Prompt> Your response should contain each line of the data that includes "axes".

Records for this task>
=====
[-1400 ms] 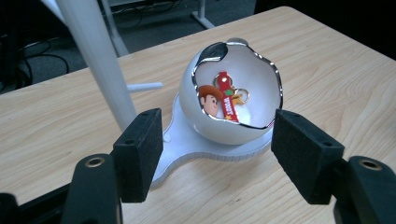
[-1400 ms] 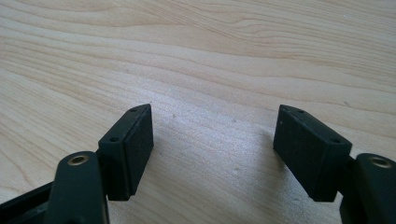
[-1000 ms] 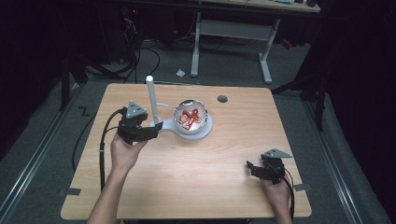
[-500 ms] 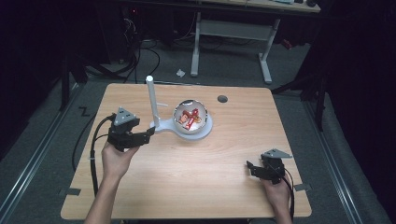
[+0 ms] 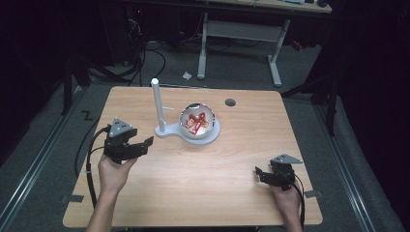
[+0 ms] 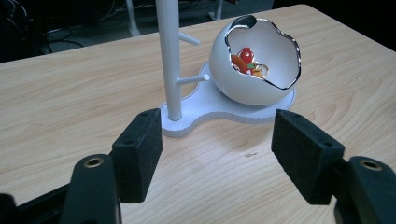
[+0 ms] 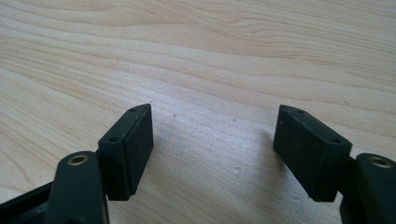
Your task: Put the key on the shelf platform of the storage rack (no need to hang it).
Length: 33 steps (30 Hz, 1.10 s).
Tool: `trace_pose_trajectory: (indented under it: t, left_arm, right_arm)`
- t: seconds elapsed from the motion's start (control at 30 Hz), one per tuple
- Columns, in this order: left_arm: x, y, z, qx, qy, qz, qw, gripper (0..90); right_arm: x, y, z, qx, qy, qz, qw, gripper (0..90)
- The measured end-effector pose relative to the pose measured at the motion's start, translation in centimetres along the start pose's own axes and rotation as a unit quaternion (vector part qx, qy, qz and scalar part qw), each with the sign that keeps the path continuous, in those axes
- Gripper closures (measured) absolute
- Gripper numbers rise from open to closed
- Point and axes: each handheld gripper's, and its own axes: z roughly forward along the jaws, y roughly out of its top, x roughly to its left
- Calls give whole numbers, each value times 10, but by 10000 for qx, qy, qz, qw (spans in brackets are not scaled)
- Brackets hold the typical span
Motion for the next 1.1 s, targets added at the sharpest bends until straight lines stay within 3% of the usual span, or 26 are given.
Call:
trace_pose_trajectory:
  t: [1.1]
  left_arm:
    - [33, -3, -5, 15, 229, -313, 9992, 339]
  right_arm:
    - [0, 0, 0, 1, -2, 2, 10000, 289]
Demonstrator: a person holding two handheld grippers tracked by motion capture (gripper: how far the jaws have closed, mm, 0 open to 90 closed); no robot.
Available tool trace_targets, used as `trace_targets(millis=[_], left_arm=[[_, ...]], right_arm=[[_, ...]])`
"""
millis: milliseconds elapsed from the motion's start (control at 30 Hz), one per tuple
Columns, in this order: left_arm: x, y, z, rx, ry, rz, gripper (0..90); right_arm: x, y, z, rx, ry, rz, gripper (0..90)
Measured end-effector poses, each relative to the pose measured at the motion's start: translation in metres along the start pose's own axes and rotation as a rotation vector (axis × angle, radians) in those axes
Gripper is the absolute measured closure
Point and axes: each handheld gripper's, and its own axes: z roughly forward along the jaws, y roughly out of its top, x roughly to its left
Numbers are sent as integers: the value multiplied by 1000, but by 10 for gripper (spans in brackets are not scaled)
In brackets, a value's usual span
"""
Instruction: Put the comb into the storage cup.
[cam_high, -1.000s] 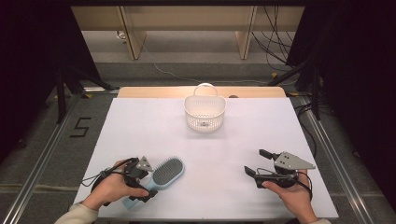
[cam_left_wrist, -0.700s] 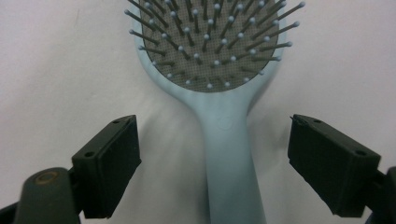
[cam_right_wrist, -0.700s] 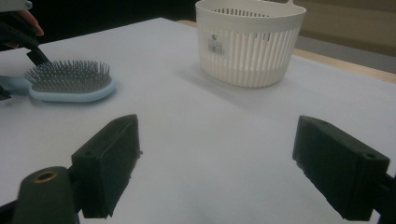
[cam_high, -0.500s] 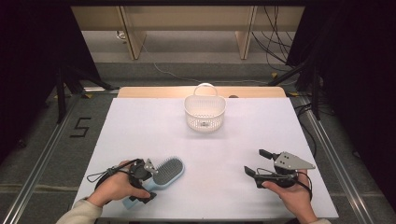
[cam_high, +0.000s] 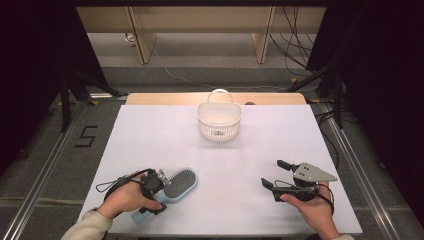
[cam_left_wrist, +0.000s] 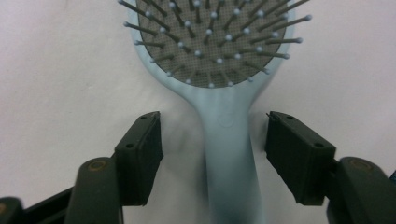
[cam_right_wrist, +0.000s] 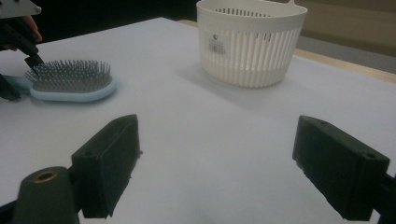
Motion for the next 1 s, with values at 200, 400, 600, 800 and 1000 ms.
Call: trace_targets(millis=[200, 400, 600, 800, 1000], left_arm=[[-2, 6, -1, 38, 1, 13, 439], [-2, 11, -1, 68, 0, 0, 502], [-2, 15, -1, 93, 5, 1, 589], [-4, 18, -1, 100, 2, -7, 637], [-5, 18, -1, 104, 7, -19, 648]], right_arm=[[0, 0, 0, 1, 2, 3, 158], [0, 0, 0, 2, 4, 1, 157], [0, 0, 1, 4, 5, 3, 157], [1, 0, 1, 4, 4, -3, 158], [1, 0, 1, 9, 7, -4, 158]])
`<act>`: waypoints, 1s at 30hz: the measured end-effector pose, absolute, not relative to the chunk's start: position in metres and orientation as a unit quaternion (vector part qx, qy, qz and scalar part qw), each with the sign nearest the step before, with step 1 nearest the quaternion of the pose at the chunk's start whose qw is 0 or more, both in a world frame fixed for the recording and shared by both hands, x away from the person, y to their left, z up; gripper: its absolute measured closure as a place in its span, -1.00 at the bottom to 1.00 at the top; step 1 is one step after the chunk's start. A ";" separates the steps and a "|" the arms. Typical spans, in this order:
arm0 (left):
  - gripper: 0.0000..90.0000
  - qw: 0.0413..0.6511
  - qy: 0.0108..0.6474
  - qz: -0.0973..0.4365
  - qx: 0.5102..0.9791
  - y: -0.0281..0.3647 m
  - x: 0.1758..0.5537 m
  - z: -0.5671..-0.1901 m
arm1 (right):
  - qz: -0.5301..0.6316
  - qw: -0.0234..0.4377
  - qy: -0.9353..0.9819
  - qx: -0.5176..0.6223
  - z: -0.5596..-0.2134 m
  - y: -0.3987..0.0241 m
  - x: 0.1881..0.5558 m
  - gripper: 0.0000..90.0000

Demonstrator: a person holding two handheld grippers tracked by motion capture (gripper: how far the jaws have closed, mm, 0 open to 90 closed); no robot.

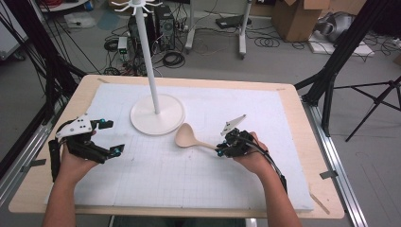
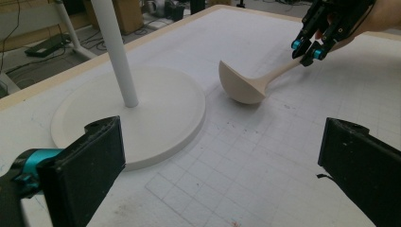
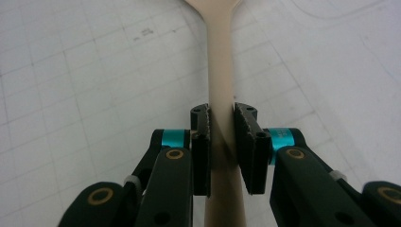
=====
Expected output>
- The measured end-effector pose relative to the pose measured at the motion's start, translation in centimetres along the start pose's own axes and rotation as a unit quaternion (vector part qx, qy, qz and scalar part qw), each with the sign that keeps the path continuous, in those axes
- Point and axes: each handheld gripper's, and its own axes: z roughly forward along the jaws, y roughly out of its top, x roughly to its left
Measured end-effector poses, each relative to the pose measured at the motion's start: translation in metres along the start pose's own axes and rotation as a rotation vector (axis × angle, radians) in those axes
Point and axes: each handheld gripper's, and its own axes: z roughly forward along the jaws, y roughly out of its top, x roughly to its left

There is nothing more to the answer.